Could you write out the opening lines of the data, word for word, stopping after the line that contains "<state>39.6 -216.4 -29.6"?

Saved entries:
--- START ---
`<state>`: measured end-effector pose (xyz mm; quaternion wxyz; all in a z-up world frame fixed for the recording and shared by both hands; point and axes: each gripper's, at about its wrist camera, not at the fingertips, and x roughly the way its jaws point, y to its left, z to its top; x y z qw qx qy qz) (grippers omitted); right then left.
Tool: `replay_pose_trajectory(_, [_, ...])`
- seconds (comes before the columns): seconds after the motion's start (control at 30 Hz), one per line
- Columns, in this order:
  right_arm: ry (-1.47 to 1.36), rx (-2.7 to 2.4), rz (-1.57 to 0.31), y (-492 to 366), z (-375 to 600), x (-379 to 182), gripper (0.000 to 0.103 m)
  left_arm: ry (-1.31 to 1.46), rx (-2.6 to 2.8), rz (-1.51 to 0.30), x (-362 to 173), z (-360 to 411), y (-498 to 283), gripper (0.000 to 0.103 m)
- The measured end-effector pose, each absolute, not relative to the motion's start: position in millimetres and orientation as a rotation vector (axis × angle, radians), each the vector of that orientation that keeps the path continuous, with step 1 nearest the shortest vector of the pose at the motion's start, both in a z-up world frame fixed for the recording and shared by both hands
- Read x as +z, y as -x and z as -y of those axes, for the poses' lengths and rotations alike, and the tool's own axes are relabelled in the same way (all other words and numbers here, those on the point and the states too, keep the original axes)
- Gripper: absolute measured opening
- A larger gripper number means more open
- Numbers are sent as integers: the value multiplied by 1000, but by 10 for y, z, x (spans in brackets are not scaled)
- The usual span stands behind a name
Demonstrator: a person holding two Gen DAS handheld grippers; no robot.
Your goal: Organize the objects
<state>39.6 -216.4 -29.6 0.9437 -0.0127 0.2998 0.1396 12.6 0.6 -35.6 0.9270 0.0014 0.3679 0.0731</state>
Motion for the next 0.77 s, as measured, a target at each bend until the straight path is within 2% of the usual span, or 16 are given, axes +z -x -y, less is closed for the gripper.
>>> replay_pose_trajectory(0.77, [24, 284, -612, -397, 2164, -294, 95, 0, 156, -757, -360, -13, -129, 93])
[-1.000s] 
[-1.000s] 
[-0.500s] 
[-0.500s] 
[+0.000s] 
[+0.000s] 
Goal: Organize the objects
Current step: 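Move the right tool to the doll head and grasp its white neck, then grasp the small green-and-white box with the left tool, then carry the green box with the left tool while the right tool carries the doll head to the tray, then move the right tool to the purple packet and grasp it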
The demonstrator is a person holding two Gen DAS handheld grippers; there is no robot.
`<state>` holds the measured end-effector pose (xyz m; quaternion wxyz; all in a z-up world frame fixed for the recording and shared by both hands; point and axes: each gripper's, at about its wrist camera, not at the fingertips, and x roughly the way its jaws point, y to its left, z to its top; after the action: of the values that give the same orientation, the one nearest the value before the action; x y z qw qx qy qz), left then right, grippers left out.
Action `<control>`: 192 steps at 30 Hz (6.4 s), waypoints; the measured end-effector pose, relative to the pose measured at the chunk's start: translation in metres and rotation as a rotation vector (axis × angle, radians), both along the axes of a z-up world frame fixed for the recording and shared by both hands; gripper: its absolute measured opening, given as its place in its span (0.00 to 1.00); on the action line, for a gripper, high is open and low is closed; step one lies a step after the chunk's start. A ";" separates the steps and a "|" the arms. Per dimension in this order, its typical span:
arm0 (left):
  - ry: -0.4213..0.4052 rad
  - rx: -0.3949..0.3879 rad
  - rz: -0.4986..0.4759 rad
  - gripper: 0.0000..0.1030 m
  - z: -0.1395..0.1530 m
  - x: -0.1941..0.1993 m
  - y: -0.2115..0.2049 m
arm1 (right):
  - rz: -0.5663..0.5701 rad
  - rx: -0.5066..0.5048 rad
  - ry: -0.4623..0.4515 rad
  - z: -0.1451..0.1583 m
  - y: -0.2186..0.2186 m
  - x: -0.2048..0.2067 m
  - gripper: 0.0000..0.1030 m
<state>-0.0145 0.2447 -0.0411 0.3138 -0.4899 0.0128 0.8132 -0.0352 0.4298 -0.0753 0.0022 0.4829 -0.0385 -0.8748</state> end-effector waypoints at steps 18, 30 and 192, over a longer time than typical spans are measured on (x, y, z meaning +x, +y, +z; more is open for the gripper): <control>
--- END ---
- _Task solution_
`<state>`: measured end-effector pose (xyz mm; quaternion wxyz; all in a z-up world frame fixed for the recording and shared by both hands; point and axes: each gripper's, at about its wrist camera, not at the fingertips, and x roughly the way its jaws point, y to its left, z to its top; x y z qw qx qy qz) (grippers omitted); right then left.
Tool: `replay_pose_trajectory(_, [_, ...])`
- seconds (comes before the columns): seconds after the motion's start (control at 30 Hz), one per line
- Columns, in this order:
  right_arm: ry (-1.47 to 1.36), rx (-2.7 to 2.4), rz (-1.57 to 0.31), y (-492 to 366), z (-375 to 600), x (-379 to 182), gripper (0.000 to 0.103 m)
  left_arm: ry (-1.31 to 1.46), rx (-2.6 to 2.8), rz (-1.51 to 0.30), x (-362 to 173), z (-360 to 411), y (-498 to 283), gripper (0.000 to 0.103 m)
- The measured end-effector pose, each absolute, not relative to the motion's start: position in millimetres and orientation as a rotation vector (axis × angle, radians), each the vector of that orientation that keeps the path continuous, with step 1 nearest the shortest vector of the pose at the motion's start, both in a z-up world frame fixed for the recording and shared by both hands
- Read x as +z, y as -x and z as -y of those axes, for the poses' lengths and rotations alike, and the tool's own axes are relabelled in the same way (all other words and numbers here, those on the point and the states too, keep the original axes)
- Gripper: absolute measured opening
- A larger gripper number means more open
- Numbers are sent as integers: the value multiplied by 1000, but by 10 for y, z, x (spans in brackets are not scaled)
- The usual span stands behind a name
Demonstrator: a person holding two Gen DAS handheld grippers; no robot.
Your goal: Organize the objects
<state>39.6 -216.4 -29.6 0.9437 -0.0127 0.2998 0.1396 12.6 0.6 -35.6 0.9270 0.0014 0.3679 0.0731</state>

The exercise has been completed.